**Prompt:** Using the records that appear below, write out exactly the lines from the one with "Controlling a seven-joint" through the one with "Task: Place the", keeping both end lines.
-------- Input data
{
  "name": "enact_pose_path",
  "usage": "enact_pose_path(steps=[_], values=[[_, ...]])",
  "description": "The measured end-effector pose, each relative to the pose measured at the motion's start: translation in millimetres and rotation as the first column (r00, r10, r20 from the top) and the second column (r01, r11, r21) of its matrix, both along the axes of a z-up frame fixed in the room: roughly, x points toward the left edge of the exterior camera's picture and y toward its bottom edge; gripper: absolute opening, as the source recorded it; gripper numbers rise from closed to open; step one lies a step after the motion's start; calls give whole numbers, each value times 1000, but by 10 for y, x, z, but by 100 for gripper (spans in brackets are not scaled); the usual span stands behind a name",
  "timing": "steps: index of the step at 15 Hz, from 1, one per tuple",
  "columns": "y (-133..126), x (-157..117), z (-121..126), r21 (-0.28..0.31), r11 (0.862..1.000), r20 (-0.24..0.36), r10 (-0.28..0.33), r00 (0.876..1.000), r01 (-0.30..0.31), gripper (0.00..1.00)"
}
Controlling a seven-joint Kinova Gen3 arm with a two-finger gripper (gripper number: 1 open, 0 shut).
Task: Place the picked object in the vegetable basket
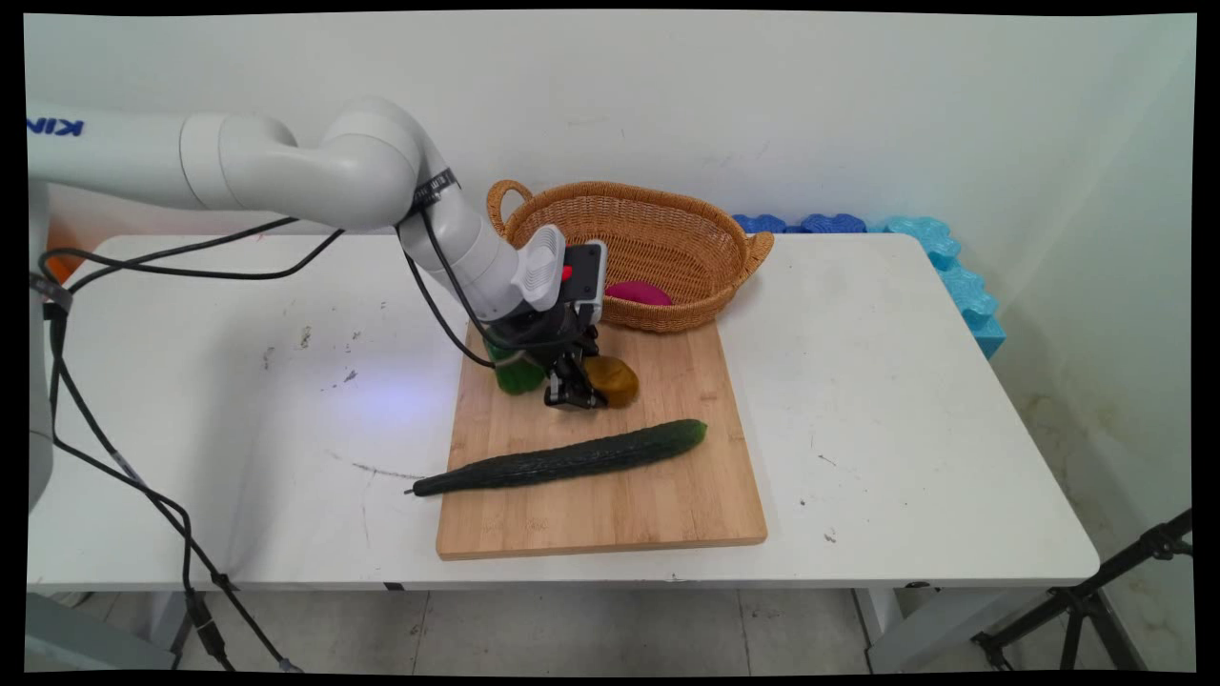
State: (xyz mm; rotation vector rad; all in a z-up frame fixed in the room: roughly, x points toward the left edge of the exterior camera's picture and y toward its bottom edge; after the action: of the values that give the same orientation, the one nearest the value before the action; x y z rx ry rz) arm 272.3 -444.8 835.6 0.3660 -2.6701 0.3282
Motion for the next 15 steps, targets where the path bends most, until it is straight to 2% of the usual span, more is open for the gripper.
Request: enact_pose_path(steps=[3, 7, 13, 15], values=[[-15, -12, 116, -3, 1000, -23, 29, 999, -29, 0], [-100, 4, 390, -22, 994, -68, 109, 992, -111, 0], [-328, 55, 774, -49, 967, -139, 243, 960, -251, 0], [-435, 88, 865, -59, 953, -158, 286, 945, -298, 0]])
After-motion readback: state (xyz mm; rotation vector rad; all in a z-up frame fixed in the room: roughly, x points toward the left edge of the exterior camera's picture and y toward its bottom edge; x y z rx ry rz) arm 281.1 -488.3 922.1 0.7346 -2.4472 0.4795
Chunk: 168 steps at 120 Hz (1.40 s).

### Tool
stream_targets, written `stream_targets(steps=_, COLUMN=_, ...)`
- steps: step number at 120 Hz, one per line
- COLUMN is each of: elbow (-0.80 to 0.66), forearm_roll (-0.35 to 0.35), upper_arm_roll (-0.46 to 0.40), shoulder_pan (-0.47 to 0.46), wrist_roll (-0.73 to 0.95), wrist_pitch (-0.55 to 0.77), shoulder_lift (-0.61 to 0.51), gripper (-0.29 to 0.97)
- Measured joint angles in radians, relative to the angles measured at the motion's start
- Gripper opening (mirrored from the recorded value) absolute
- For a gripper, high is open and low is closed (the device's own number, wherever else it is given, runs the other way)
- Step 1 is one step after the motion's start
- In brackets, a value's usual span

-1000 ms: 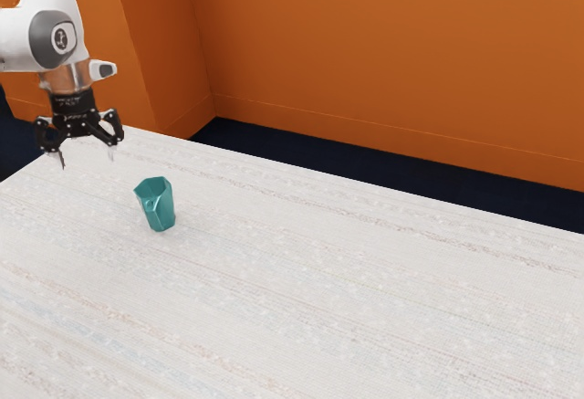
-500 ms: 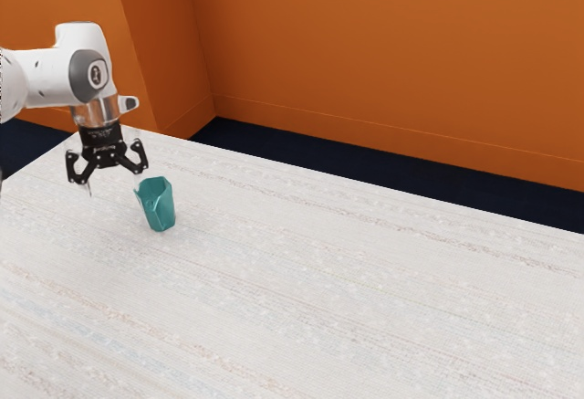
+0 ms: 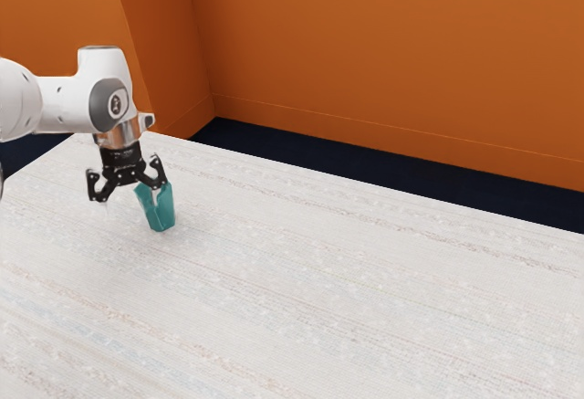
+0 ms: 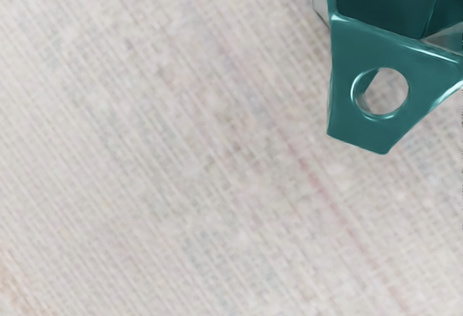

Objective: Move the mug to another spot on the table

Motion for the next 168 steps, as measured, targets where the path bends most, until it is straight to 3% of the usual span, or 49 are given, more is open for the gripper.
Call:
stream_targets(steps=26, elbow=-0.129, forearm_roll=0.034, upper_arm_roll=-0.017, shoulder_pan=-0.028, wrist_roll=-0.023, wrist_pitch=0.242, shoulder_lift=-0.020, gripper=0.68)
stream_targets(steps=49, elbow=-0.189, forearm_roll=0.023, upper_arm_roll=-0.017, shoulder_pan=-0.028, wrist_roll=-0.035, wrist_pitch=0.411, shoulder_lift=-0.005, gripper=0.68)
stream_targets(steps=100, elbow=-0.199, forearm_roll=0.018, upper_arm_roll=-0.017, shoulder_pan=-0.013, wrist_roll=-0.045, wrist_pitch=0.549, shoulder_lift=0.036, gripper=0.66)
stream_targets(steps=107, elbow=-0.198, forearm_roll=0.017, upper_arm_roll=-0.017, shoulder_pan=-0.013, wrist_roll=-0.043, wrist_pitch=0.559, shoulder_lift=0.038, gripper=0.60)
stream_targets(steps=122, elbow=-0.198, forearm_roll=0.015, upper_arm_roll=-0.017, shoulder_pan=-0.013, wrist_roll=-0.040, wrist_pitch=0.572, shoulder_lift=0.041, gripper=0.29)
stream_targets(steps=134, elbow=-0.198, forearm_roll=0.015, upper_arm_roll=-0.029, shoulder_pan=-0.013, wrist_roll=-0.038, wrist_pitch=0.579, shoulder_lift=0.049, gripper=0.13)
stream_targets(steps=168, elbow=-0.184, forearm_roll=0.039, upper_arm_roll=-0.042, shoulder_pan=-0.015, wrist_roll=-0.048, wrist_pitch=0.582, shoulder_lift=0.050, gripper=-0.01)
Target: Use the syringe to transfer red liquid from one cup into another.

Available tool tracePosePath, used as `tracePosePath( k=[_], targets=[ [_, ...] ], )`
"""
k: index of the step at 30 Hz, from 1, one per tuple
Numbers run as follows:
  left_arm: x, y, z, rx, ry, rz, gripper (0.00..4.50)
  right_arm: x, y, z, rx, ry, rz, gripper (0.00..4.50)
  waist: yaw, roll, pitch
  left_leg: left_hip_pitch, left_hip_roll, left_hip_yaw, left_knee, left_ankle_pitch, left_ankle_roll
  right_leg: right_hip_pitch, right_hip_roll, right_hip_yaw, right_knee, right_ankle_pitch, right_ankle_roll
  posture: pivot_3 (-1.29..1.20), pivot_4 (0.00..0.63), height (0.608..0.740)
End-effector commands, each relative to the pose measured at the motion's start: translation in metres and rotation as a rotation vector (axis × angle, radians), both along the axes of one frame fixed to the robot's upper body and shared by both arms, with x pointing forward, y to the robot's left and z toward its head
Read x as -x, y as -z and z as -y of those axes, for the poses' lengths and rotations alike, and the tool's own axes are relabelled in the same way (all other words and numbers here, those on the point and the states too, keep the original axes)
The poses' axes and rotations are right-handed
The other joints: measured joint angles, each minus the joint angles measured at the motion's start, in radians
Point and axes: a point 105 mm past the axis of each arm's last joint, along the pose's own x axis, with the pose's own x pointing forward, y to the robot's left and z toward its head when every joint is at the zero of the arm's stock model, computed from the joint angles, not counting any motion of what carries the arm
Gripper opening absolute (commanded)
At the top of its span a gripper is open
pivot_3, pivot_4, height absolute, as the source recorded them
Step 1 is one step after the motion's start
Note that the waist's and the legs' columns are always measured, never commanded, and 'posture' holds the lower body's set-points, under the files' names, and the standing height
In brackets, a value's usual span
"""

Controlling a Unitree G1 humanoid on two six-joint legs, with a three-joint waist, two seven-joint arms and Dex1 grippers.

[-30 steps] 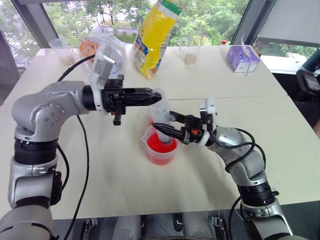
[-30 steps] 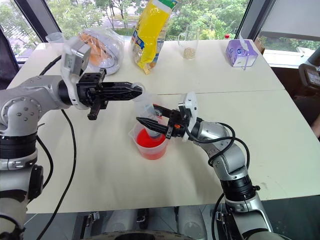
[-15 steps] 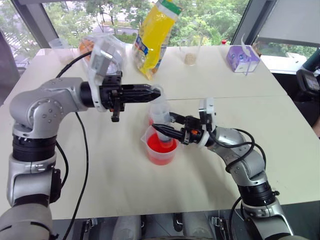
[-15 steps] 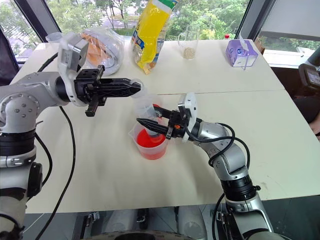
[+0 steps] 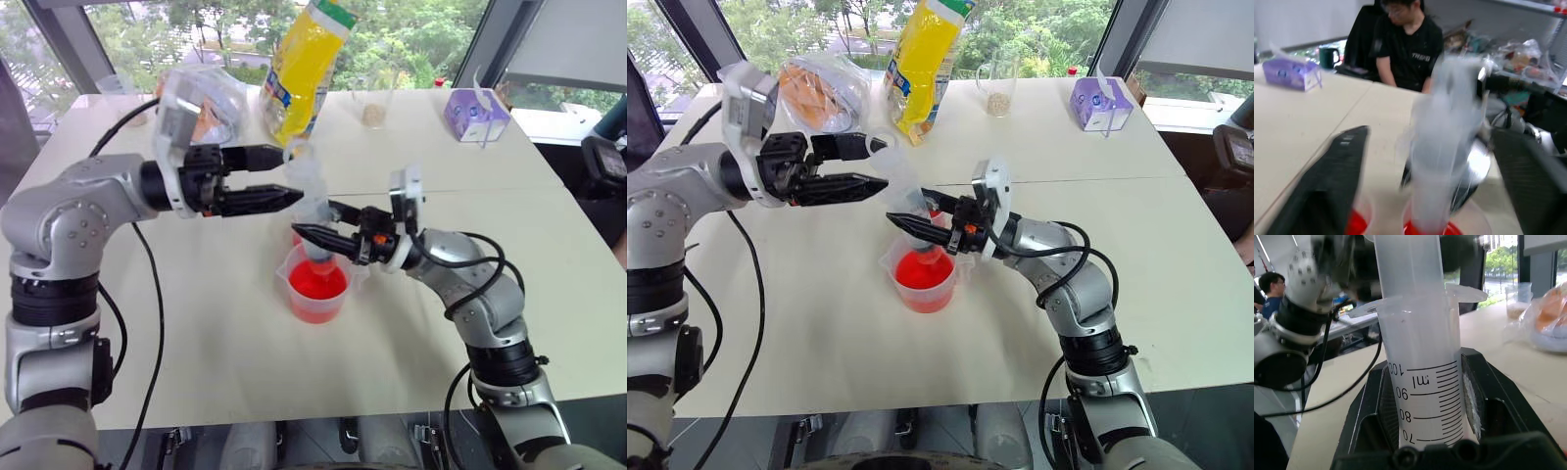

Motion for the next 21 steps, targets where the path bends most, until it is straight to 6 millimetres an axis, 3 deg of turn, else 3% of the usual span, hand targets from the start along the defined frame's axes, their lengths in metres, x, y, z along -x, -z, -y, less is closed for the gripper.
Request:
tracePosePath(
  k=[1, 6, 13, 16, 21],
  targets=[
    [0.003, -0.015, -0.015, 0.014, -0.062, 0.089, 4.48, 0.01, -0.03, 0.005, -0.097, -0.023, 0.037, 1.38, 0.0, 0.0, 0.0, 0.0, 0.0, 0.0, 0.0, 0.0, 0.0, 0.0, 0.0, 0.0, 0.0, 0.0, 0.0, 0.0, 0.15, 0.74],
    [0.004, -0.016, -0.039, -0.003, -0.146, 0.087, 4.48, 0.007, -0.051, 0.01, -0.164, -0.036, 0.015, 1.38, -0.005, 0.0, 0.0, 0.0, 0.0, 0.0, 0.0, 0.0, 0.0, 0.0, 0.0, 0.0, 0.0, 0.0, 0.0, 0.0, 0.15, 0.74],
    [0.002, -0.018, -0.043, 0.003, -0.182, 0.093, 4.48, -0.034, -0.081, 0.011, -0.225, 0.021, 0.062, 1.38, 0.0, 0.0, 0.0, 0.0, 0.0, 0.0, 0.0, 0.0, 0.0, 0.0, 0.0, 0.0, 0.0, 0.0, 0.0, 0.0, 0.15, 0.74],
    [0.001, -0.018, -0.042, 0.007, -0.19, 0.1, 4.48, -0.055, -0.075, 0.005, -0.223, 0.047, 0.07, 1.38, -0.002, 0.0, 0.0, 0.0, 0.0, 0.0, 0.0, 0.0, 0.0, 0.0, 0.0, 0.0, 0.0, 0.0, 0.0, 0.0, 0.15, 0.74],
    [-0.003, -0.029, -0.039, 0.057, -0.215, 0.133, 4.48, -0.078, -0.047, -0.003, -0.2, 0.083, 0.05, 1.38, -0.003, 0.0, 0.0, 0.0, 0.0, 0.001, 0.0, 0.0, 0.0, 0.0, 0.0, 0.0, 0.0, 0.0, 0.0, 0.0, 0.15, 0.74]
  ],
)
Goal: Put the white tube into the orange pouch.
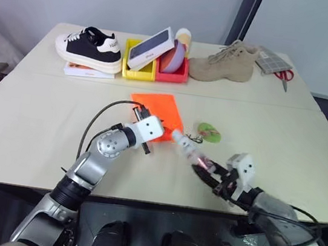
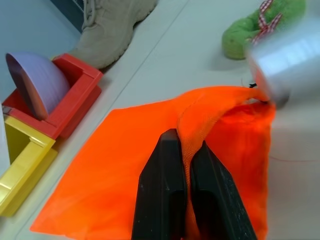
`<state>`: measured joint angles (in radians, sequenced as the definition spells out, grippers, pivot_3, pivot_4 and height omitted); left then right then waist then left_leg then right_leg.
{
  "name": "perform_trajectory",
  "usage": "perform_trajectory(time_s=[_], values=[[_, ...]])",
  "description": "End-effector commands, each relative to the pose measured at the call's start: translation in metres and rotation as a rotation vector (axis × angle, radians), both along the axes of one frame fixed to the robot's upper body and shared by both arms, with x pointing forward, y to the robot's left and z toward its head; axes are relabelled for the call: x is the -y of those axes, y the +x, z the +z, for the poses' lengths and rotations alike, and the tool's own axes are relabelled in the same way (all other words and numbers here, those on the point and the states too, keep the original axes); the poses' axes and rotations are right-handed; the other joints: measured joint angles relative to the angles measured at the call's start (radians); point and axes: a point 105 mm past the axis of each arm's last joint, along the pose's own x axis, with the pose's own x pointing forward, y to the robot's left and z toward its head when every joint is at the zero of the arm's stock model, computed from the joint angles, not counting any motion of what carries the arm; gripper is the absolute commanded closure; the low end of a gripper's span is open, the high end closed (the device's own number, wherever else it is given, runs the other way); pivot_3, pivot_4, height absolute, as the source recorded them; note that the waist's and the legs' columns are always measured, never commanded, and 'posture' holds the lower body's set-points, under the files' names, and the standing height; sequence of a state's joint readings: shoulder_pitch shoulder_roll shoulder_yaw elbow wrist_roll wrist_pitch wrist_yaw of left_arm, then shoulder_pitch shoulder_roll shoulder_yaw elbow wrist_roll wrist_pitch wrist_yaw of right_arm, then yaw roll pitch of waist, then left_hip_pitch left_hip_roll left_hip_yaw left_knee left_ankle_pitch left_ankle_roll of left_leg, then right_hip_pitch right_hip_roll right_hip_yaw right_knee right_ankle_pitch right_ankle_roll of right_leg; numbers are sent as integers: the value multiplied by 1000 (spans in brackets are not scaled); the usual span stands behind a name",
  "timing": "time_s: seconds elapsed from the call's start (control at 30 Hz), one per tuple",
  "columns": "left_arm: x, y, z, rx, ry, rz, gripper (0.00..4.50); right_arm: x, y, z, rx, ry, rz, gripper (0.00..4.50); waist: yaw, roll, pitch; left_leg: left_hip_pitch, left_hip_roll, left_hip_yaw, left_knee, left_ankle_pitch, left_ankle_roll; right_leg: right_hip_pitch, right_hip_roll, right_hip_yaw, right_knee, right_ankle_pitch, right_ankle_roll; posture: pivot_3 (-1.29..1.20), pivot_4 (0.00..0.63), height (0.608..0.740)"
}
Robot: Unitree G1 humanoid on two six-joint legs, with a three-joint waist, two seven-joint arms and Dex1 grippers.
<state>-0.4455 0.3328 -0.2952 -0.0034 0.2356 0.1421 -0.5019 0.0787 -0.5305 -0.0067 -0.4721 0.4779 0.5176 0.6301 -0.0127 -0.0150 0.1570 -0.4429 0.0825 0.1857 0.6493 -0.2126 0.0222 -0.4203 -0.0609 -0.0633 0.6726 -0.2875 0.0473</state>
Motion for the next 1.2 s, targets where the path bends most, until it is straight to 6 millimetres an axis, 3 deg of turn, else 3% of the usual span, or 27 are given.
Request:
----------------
**Answer to this problem:**
Controlling a seven-joint Kinova Gen3 arm with a two-finger gripper (gripper number: 1 open, 0 shut).
Task: Place the picked object in the vegetable basket

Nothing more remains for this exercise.